▶ _Task to complete_
All of the data below is to be returned unaltered.

▶ _Data excerpts_
* * *

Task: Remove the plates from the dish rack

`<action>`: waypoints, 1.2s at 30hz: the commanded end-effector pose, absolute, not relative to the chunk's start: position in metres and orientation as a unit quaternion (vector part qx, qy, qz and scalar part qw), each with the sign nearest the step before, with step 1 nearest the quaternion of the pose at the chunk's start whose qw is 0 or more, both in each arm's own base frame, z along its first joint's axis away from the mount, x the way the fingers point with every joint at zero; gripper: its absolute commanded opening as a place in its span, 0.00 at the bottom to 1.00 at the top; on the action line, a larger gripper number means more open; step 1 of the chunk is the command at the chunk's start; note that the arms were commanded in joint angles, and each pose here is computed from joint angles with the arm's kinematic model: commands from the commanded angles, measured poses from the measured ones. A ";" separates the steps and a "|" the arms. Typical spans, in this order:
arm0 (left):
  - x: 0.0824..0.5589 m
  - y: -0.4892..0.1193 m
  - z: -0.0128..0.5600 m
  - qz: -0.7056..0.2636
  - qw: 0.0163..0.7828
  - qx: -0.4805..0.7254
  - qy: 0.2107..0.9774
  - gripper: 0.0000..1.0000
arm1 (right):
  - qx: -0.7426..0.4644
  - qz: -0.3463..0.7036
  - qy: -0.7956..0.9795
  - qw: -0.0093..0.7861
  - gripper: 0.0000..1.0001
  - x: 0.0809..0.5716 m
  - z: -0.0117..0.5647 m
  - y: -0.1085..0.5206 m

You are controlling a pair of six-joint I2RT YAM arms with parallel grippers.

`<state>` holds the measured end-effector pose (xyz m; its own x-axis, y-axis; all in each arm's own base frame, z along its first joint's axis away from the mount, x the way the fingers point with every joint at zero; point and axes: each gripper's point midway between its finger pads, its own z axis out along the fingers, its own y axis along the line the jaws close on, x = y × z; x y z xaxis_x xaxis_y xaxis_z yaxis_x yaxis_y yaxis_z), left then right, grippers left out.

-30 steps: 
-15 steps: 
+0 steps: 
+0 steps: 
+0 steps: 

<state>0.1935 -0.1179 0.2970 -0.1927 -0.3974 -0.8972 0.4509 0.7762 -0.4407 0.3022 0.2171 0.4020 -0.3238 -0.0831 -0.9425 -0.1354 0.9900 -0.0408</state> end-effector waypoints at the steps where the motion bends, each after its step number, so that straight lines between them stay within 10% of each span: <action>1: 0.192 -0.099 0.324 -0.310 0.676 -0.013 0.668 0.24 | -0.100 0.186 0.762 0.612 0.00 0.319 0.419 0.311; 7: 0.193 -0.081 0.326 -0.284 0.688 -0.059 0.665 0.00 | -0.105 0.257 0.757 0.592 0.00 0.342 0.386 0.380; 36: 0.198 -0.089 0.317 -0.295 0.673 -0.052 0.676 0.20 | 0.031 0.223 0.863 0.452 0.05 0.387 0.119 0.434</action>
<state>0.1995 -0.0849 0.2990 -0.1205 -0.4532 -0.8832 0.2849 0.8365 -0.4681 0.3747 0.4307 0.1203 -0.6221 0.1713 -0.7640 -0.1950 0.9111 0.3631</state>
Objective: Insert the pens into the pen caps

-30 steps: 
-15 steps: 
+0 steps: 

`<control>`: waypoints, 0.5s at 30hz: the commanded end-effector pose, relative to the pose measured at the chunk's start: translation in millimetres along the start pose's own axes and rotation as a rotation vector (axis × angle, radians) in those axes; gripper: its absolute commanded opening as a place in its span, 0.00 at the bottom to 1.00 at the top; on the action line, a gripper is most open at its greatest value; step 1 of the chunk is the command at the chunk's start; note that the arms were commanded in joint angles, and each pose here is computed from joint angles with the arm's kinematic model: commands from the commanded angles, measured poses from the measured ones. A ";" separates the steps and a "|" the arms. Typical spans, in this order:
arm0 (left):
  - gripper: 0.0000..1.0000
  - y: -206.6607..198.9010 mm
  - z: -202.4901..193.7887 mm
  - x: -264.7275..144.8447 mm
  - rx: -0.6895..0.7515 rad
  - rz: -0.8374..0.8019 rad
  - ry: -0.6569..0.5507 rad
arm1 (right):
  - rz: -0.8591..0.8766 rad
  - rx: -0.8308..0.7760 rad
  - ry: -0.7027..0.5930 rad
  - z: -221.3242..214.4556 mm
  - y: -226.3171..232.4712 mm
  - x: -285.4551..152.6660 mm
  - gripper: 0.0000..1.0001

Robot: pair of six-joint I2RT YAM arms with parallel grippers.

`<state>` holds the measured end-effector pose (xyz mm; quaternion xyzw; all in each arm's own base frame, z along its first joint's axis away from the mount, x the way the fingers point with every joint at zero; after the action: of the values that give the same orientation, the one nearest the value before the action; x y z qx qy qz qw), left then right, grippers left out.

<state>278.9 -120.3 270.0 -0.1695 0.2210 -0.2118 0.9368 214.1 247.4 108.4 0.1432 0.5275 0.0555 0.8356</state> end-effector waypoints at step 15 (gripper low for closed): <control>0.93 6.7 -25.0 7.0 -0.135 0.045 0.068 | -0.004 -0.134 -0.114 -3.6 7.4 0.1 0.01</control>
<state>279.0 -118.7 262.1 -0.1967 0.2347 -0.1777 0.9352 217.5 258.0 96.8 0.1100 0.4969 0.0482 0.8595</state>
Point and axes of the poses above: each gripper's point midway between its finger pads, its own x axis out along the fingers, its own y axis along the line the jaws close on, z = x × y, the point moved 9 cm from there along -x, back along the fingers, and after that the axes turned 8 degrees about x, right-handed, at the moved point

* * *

▶ _Reply_
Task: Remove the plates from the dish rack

`<action>`: waypoints, 1.2s at 30hz: the commanded end-effector pose, absolute, not relative to the chunk's start: position in metres and orientation as a unit quaternion (vector part qx, qy, qz and scalar part qw), each with the sign nearest the step before, with step 1 nearest the quaternion of the pose at the chunk's start whose qw is 0 or more, both in each arm's own base frame, z along its first joint's axis away from the mount, x the way the fingers point with every joint at zero; gripper: its absolute commanded opening as a place in its span, 0.00 at the bottom to 1.00 at the top; on the action line, a larger gripper number means more open; step 1 of the chunk is the command at the chunk's start; note that the arms were commanded in joint angles, and each pose here is computed from joint angles with the arm's kinematic model: commands from the commanded angles, measured poses from the measured ones. A ";" separates the steps and a "|" the arms. Typical spans, in this order:
arm0 (left):
  - x: 0.0824..0.5589 m
  - y: -0.4892..0.1193 m
  - z: -0.0128..0.5600 m
  - qz: -0.7056..0.2636
  - qw: 0.0163..0.7828
  - qx: -0.4805..0.7254
  - qy: 0.2107..0.9774
  - gripper: 0.0000..1.0000
arm1 (right):
  - qx: -0.7426..0.4644
  - qz: -0.3463..0.7036
  - qy: -0.7956..0.9795
  - qw: -0.0093..0.7861
  - gripper: 0.0000..1.0001
  - x: 0.0809..0.5716 m
  - z: -0.0117..0.5647 m
  - y: -0.1085..0.5206 m

You are controlling a pair of six-joint I2RT YAM arms with parallel grippers.

`<state>` holds the measured end-effector pose (xyz m; its own x-axis, y-axis; all in each arm's own base frame, z along its first joint's axis away from the mount, x the way the fingers point with every joint at zero; point and axes: each gripper's point midway between its finger pads, its own z axis out along the fingers, its own y axis along the line the jaws close on, x = y × z; x y z xaxis_x xaxis_y xaxis_z yaxis_x yaxis_y yaxis_z), left then right, grippers left out.

-30 steps: 
-15 steps: 
+0 steps: 
+0 steps: 
+0 steps: 

<state>0.1935 -0.1179 0.2970 -0.1927 -0.3974 -0.8972 0.4509 0.7762 -0.4407 0.3022 0.2171 0.4020 -0.3238 -0.0831 -0.9425 -0.1354 0.9900 -0.0408</state> end-effector waypoints at the steps where the motion bends, each after its step number, so that straight lines between them stay within 10% of each span: <action>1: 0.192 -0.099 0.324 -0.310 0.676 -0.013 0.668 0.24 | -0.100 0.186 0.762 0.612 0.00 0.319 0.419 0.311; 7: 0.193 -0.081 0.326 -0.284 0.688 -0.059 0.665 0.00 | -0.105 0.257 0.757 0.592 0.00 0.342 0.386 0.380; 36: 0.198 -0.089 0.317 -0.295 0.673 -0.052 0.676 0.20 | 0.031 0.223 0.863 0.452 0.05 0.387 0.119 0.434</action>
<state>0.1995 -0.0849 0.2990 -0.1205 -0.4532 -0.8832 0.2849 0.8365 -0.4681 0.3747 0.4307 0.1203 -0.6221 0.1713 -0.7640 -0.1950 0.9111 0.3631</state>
Objective: Insert the pens into the pen caps

-30 steps: 
-15 steps: 
+0 steps: 

`<control>`: waypoints, 0.5s at 30hz: the commanded end-effector pose, relative to the pose measured at the chunk's start: translation in millimetres along the start pose's own axes and rotation as a rotation vector (axis × angle, radians) in those axes; gripper: its absolute commanded opening as a place in its span, 0.00 at the bottom to 1.00 at the top; on the action line, a gripper is most open at its greatest value; step 1 of the chunk is the command at the chunk's start; note that the arms were commanded in joint angles, and each pose here is computed from joint angles with the arm's kinematic model: commands from the commanded angles, measured poses from the measured ones. A ";" separates the steps and a "|" the arms. Typical spans, in this order:
arm0 (left):
  - gripper: 0.0000..1.0000
  - y: -206.6607..198.9010 mm
  - z: -202.4901..193.7887 mm
  - x: -264.7275..144.8447 mm
  - rx: -0.6895..0.7515 rad
  - rz: -0.8374..0.8019 rad
  - ry: -0.6569..0.5507 rad
arm1 (right):
  - rz: -0.8591..0.8766 rad
  - rx: -0.8308..0.7760 rad
  - ry: -0.7027..0.5930 rad
  - z: -221.3242..214.4556 mm
  - y: -226.3171..232.4712 mm
  - x: -285.4551..152.6660 mm
  - gripper: 0.0000..1.0001

Robot: pair of six-joint I2RT YAM arms with parallel grippers.

`<state>` holds the measured end-effector pose (xyz mm; quaternion xyzw; all in each arm's own base frame, z along its first joint's axis away from the mount, x the way the fingers point with every joint at zero; after the action: of the values that give the same orientation, the one nearest the value before the action; x y z qx qy qz qw), left then right, grippers left out.

<state>278.9 -120.3 270.0 -0.1695 0.2210 -0.2118 0.9368 214.1 247.4 108.4 0.1432 0.5275 0.0555 0.8356</state> end-effector waypoints at step 15 (gripper low for closed): <control>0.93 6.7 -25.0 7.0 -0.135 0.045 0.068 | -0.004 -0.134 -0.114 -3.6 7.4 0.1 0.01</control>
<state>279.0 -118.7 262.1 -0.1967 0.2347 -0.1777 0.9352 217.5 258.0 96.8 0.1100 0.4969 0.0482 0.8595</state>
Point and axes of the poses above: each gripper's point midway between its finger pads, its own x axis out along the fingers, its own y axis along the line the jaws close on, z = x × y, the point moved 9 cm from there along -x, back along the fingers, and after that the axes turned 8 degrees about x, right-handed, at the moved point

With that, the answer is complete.